# Data provided
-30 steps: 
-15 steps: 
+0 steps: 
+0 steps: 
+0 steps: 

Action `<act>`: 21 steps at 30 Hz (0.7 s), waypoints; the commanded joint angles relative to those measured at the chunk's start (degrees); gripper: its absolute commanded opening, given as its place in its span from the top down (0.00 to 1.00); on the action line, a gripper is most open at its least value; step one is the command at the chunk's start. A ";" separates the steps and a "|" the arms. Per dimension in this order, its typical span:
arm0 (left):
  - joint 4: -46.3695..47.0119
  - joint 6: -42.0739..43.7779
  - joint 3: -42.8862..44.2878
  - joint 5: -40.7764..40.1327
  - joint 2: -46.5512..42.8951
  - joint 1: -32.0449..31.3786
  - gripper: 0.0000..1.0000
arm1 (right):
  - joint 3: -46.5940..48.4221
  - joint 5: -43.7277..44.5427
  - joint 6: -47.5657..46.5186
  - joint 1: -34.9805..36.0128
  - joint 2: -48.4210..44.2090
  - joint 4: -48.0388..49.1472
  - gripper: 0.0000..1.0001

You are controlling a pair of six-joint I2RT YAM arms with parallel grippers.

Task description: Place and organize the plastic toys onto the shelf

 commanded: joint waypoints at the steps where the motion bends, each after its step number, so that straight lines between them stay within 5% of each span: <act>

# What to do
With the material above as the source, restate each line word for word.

# Solution to the problem
-30 steps: 
-15 steps: 
+0 steps: 
+0 steps: 
+0 steps: 

Action `<act>`: 21 steps at 30 Hz (0.7 s), waypoints; the commanded joint angles relative to those measured at the chunk's start (degrees); gripper: its absolute commanded opening, given as its place in its span from the top down (0.00 to 1.00); on the action line, a gripper is most open at its least value; step one is the command at the chunk's start. A ";" separates the steps and a "|" the arms. Per dimension in this order, its typical span:
arm0 (left):
  - joint 4: -46.3695..47.0119
  - joint 6: -42.0739..43.7779
  - joint 3: -42.8862..44.2878
  - joint 5: -40.7764..40.1327
  - joint 2: -46.5512..42.8951
  - joint 1: -32.0449..31.3786
  - gripper: 0.0000..1.0000
arm1 (right):
  - joint 3: -46.5940..48.4221
  - joint 5: -43.7277..44.5427
  - joint 6: -47.5657..46.5186
  - joint 1: -34.9805..36.0128
  - joint 2: -48.4210..44.2090
  - joint 4: -48.0388..49.1472
  - gripper: 0.0000..1.0001

You are controlling a pair of six-joint I2RT YAM arms with parallel grippers.

Task description: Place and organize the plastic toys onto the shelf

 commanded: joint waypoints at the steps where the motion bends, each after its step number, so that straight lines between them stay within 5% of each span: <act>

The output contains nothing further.